Komentari
Berita Anggota Parlemen

Prabowo Hampir Pasti Jadi Menteri, PKS: Ngapain Kemarin 2 Capres kalau Akhirnya Jadi Satu Juga?

Wakil Ketua Majelis Syuro Partai Keadilan Sejahtera (PKS), Hidayat Nur Wahid menyebut partainya akan tetap menjadi oposisi hingga lima tahun ke depan.

Hidayat Nur Wahid lantas memberikan komenternya terkait Partai Gerindra yang hampir pasti bakal menjadi koalisi.

Seperti diketahui, Ketua Umum Partai Gerindra, Prabowo Subianto menyambangi Istana Negara dan mengaku diminta membantu pemerintah di bidang pertahanan, Senin (21/10/2019).

Hidayat yang ditemui di Kompleks Parlemen, Senayan, Jakarta mengungkapkan PKS tetap menjadi oposisi untuk menyelamatkan demokrasi di Indonesia.

Ia lantas menyinggung tentang Pilpres 2019.

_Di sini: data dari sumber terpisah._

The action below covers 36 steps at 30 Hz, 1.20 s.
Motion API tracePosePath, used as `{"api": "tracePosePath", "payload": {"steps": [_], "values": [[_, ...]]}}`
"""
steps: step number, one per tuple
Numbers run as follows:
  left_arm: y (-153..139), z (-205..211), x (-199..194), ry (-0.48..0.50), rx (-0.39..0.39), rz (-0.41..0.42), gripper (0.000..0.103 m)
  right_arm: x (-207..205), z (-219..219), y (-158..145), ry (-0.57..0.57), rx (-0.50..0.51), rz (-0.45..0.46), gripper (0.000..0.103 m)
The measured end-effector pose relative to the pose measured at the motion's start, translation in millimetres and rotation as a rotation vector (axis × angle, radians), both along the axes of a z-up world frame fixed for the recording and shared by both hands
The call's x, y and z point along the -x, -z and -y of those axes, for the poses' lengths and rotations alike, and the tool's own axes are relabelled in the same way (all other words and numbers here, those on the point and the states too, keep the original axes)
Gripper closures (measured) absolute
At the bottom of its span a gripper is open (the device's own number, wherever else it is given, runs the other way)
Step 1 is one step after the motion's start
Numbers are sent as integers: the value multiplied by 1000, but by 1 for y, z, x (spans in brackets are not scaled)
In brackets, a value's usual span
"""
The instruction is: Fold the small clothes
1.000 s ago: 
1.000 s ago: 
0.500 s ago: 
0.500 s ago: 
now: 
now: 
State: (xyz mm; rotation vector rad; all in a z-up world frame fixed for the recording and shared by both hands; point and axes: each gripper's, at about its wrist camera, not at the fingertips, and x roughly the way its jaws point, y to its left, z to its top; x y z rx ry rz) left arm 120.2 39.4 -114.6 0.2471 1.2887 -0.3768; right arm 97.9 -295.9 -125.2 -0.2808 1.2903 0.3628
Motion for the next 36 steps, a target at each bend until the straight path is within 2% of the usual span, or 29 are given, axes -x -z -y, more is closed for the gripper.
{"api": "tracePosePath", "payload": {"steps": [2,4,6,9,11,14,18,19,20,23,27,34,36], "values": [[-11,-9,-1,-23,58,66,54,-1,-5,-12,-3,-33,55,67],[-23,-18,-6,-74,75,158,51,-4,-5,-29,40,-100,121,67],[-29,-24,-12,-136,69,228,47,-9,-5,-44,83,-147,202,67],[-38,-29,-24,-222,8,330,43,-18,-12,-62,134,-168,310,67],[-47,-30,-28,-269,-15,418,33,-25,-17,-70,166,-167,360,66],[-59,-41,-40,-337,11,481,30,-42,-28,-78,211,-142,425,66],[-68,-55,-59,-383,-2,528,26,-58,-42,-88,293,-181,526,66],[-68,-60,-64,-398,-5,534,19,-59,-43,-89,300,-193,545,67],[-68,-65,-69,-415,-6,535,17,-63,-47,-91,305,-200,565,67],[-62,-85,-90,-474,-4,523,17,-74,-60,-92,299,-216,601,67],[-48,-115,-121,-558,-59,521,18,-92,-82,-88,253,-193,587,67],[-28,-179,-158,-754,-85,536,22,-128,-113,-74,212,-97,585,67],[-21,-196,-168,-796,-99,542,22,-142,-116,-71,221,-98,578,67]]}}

"Ngapain kemarin kompetisi ada dua capres kalau ujung-ujungnya hanya satu juga (hanya koalisi, tak ada oposisi)," ucap Hidayat, Senin (21/10/2019).

"Ya berkompetisi itu ada konsekuensinya, jadi kami ingin menyelamatkan demokrasi," imbuhnya.

Lebih lanjut lagi Hidayat menyampaikan terdapat tiga alasan PKS tetap menjadi oposisi.

Alasan pertama yakni PKS ingin tetap konsisten terhadap sikapnya selama ini.

Kekalahan dalam Pilpres 2019 lalu seharusnya tidak lantas menyebabkan partai masuk dalam koalisi.

"Rasional dalam berpolitik adalah ada kompetisi, yang menang silahkan memimpin, yang kalah ya di luar (pemerintahan)," kata Hidayat.

Kedua, Hidayat menyebut PKS juga ingin konsisten terhadap sikap politik selama ini.

Seperti diketahui, PKS sudah menegaskan akan tetap menjadi oposisi untuk lima tahun ke depan. 

Dan alasan ketiga yakni PKS mempertimbangkan suara dewan konstituen.

Menurutnya, sebagian besar pendukung PKS menginginkan partai tersebut tetap menjadi oposisi.

Meskipun Gerindra hampir pasti masuk koalisi, Hidayat meyakini PKS tidak akan sendirian menjadi oposisi.

"Enggak, enggak akan sendirian (jadi oposisi). Lihat aja, enggak akan sendirian," ungkapnya.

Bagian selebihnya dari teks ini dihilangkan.